Quinn Matthew, Albright Alex, Kent Victoria, Morrissey Patrick, Katz Luca, Kutschke Michael, Lemme Nicholas, Tabaddor Ramin R
Department of Orthopaedic Surgery, The Warren Alpert Medical School of Brown University, Providence, Rhode Island, U.S.A.
The Warren Alpert Medical School of Brown University, Providence, Rhode Island, U.S.A.
Arthrosc Sports Med Rehabil. 2024 Jul 9;6(5):100972. doi: 10.1016/j.asmr.2024.100972. eCollection 2024 Oct.
To evaluate the efficacy of the senior author's hybrid "mini-open" technique for abductor tendon repair at 2-year follow-up.
After institutional review board approval, we performed a retrospective review of prospectively collected data for all patients undergoing isolated mini-open gluteus medius tendon repairs from January 2018 to January 2022. Inclusion criteria included ongoing abductor pain refractory to nonoperative management, magnetic resonance imaging demonstrating gluteus medius/minimus tear, completion of preoperative patient-reported outcome measures (PROMs) including Modified Harris Hip Score (mHHS), Hip Outcome Score for Activities of Daily Living (HOS-ADL), Hip Outcome Score for Sports-Related Activities (HOS-SS), and visual analog scale (VAS) for pain and minimum 2-year follow-up. PROMs were assessed at preoperative, 6-month, 1-year, and 2-year postoperative intervals. Paired-sample tests were used to compare the change in each outcome measure. The minimal clinically important difference (MCID) was calculated, and complications were recorded.

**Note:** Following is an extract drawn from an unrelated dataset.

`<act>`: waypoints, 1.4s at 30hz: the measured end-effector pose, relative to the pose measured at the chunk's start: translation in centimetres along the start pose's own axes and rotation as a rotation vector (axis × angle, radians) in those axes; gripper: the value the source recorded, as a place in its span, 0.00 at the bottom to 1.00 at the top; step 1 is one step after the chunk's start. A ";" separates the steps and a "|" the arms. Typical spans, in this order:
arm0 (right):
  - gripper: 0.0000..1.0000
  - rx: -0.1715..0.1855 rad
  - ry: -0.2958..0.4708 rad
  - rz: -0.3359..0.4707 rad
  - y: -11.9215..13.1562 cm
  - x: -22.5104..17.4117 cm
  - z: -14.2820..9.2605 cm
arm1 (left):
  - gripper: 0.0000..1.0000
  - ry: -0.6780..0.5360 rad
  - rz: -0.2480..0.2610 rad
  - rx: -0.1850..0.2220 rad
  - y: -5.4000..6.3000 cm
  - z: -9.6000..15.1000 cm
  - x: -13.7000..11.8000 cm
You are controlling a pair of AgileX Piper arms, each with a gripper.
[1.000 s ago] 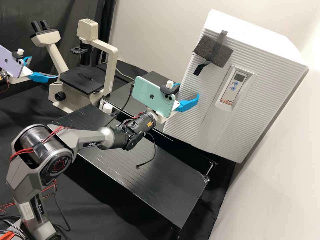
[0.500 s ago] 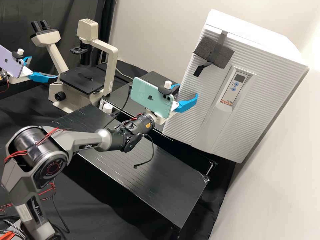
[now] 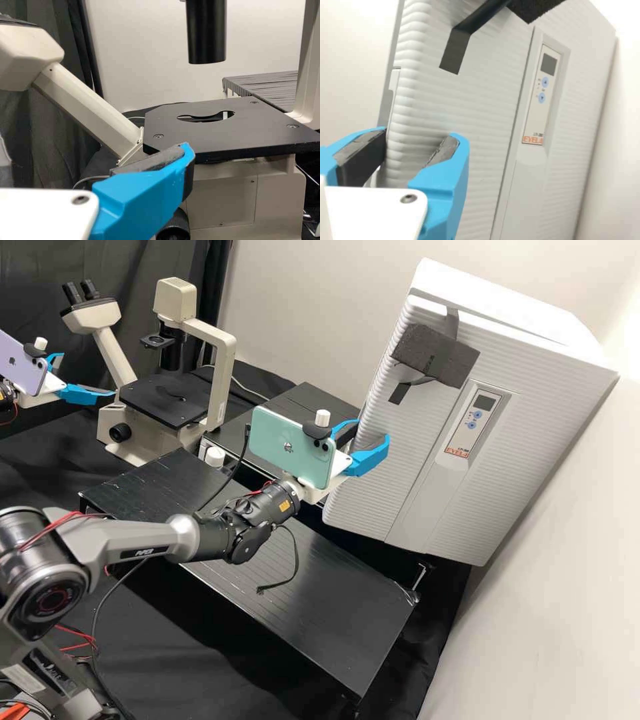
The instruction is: Open the incubator door.
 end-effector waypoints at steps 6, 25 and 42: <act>0.00 0.027 -0.022 0.026 0.6 -1.8 0.0 | 1.00 0.000 0.000 0.000 0.0 0.0 0.0; 1.00 0.196 -0.027 0.333 2.7 -5.9 -1.0 | 1.00 0.000 0.000 0.000 0.0 0.0 0.0; 1.00 0.110 0.059 0.445 1.7 -6.5 -3.5 | 1.00 0.000 0.000 0.000 0.0 0.0 0.0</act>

Sixty-one patients (59 female, 96.7%) with an average age of 61.4 ± 1.3 years were included. The mean follow-up was 25.9 ± 1.13 months. mHHS improved from a mean of 47.2 preoperatively to 68.9 at 2 years ( < 0.001), HOS-ADL from 54 to 78.9 ( < 0.001), HOS-SS from 37 to 66.5 ( = 0.015), and VAS from 13.3 to 7.4 ( = 0.001). The MCIDs for mHHS, HOS-ADL, HOS-SS, and VAS were 11.1 (60% achievement), 6.1 (78.6% achievement), 9.7 (80.3% achievement), and 14.5 (75.4% achievement), respectively. Two patients experienced retears (3.2%), with no other complications reported.
The mini-open technique for abductor tendon repair provides sustained improvement in both pain and function-related PROMs at 2-year follow-up with comparable complication rates to endoscopic and open techniques in 1 surgeon's practice.
Level IV, therapeutic retrospective case series.
在2年随访期评估资深作者的混合“迷你开放”技术用于外展肌腱修复的疗效。
经机构审查委员会批准后,我们对2018年1月至2022年1月期间所有接受单纯迷你开放臀中肌腱修复的患者的前瞻性收集数据进行了回顾性分析。纳入标准包括非手术治疗无效的持续性外展疼痛、磁共振成像显示臀中肌/臀小肌撕裂、完成术前患者报告结局测量(PROMs),包括改良Harris髋关节评分(mHHS)、日常生活髋关节结局评分(HOS-ADL)、与运动相关活动的髋关节结局评分(HOS-SS)以及疼痛视觉模拟量表(VAS),且随访至少2年。在术前、术后6个月、1年和2年时评估PROMs。采用配对样本检验比较各结局测量指标的变化。计算最小临床重要差异(MCID),并记录并发症情况。
纳入61例患者(59例女性,96.7%),平均年龄61.4±1.3岁。平均随访时间为25.9±1.13个月。mHHS从术前平均47.2分提高到2年时的68.9分(P<0.001),HOS-ADL从54分提高到78.9分(P<0.001),HOS-SS从37分提高到66.5分(P=0.015),VAS从13.3分降低到7.4分(P=0.001)。mHHS、HOS-ADL、HOS-SS和VAS的MCID分别为11.1(达成率60%)、6.1(达成率78.6%)、9.7(达成率80.3%)和14.5(达成率75.4%)。2例患者出现再次撕裂(3.2%),未报告其他并发症。
在1名外科医生的实践中,外展肌腱修复的迷你开放技术在2年随访期能使疼痛和功能相关的PROMs持续改善,并发症发生率与内镜和开放技术相当。
IV级,治疗性回顾性病例系列。